Lakota to end criticized ‘sales chasing’ tax practice

A tax hiking policy that riled some local businesses will soon change, as Lakota Schools will end the practice of challenging – and often raising – the valuations of business properties.

The Lakota Board of Education voted 5-0 Monday evening to approve a resolution calling for a change in the district’s past practice – sometimes referred to as “sales chasing”- wherein the school system asks to raise tax rates paid by businesses.

A Journal-News investigation earlier this month revealed that Lakota was more aggressive than any other school system in Butler County in pursuing challenges to raise the rate of taxes paid by business developers during a recent five-year period.

Lakota officials installed a year-long moratorium in March 2019 on the practice and now will continue to abstain from the practice as a new, more restrictive policy is developed for the school board’s approval to be voted in a few months.

“I’m thankful we are moving in this direction,” said Board Member Lynda O’Connor, who along with member Todd Parnell opposed the sales chasing practice.

“It’s very positive for our business community and it will help enhance business support,” O’Connor said.

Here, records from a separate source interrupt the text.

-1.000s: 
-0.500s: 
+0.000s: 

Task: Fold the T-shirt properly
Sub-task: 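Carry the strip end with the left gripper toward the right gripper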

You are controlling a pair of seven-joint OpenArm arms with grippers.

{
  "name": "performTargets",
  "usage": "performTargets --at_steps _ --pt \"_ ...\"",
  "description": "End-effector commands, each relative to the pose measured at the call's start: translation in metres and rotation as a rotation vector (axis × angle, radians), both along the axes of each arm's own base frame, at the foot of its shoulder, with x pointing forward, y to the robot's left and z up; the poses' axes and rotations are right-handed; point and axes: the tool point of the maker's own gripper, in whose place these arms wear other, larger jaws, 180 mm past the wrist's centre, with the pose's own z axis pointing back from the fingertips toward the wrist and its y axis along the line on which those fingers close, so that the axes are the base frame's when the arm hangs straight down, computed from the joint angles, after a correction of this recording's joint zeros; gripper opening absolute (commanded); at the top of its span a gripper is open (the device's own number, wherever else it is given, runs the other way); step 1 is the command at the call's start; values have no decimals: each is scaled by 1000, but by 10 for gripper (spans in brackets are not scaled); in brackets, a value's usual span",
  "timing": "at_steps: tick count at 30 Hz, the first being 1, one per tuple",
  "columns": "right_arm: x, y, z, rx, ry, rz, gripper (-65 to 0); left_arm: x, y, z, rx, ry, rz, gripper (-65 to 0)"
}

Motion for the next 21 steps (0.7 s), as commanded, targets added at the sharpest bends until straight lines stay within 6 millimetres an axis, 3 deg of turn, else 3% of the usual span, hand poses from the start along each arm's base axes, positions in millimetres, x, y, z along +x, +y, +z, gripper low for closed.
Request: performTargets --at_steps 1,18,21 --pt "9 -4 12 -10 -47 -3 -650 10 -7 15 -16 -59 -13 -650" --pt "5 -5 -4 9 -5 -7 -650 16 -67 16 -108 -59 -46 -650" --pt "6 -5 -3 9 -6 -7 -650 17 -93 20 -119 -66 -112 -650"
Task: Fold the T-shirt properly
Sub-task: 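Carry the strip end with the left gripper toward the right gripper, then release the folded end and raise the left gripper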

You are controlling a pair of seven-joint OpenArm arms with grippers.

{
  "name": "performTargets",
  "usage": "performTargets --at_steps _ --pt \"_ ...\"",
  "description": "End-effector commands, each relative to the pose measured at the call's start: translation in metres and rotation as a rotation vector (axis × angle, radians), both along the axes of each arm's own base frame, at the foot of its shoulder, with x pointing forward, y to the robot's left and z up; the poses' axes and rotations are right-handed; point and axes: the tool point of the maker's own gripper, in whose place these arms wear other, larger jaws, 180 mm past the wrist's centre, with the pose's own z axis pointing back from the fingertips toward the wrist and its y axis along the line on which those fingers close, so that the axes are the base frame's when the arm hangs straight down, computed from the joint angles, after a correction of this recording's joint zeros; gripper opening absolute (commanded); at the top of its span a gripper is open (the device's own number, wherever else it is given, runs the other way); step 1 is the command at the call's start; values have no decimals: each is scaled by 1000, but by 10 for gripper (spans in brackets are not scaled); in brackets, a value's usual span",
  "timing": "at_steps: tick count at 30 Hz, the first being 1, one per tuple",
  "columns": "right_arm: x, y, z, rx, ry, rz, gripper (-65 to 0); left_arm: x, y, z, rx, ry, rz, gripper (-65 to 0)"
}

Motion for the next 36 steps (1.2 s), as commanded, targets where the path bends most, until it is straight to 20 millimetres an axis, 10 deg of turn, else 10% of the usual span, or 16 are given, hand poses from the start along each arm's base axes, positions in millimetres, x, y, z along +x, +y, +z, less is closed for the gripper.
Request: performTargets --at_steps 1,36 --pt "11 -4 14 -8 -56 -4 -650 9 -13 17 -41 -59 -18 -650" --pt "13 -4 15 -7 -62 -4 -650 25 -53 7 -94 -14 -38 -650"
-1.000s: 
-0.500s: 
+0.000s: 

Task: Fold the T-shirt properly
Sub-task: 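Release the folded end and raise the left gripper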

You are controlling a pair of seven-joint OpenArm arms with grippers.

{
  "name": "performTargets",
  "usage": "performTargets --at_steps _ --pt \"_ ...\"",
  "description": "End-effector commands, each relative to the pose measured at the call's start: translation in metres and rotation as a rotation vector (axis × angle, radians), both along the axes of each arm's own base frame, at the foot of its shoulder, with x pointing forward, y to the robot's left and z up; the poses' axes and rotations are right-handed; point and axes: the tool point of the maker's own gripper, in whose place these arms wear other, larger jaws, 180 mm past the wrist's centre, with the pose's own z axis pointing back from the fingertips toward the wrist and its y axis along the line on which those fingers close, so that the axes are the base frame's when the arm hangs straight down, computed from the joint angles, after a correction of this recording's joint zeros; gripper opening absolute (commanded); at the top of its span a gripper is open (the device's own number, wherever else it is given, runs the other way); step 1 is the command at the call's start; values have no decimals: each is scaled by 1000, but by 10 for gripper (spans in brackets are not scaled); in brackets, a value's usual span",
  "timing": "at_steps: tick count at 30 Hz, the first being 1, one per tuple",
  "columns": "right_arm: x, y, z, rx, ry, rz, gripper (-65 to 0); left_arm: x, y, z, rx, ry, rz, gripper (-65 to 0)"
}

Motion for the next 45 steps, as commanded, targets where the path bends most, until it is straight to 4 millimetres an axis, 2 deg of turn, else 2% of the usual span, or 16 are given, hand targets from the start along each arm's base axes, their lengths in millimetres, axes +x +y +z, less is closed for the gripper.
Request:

Lakota Schools tallied more than twice as many “original tax valuations complaints” from 2014-18 against new business development as any other local district, the Journal-News found.

These filings by Lakota often resulted in property and business owners paying thousands of dollars more in taxes for the land they purchased. Such tax valuation complaints are a legal option for Ohio school boards and are filed through boards of tax revision of county auditor’s offices.

But some area business executives and state and local officeholders argue Lakota harmed business development.

They complained Lakota has for years pursued higher tax bills for new businesses through filings, subsequent counter filings and eventual tax settlement agreements costing developers larger-than-expected tax burdens before they even open their businesses.

A review of Butler County Auditor records from 2014 to 2018 showed Lakota filed 117 original tax valuation complaints against area businesses and developers, which is 129 percent more than any other local school district.

The loss of potential business development – and possibly jobs, commercial tax revenue and ancillary business growth – caused by the practice hurts the local economy in the Lakota community and beyond, said some public officeholders.

“A small number of school districts in Butler County continue to chase sales even though the practice is anti-business and discriminatory,” said Butler County Auditor Roger Reynolds.

“School districts hire contract attorneys to aggressively pursue real estate sales in an effort to increase the property value and raise the new property owner’s taxes,” said Reynolds. “The general consensus is schools only target people moving here from out of town, which I believe to be an unscrupulous policy.”

Lakota Schools encompasses both West Chester and Liberty townships and has the ninth largest enrollment of any Ohio public school system.

Liberty Township Trustee Christine Matacic came to the school board meeting and told members “we offer our support for a (new) policy.”

“Thank you for considering the impact some of your decisions have not only on schools but also on the community and businesses in the community,” said Matacic.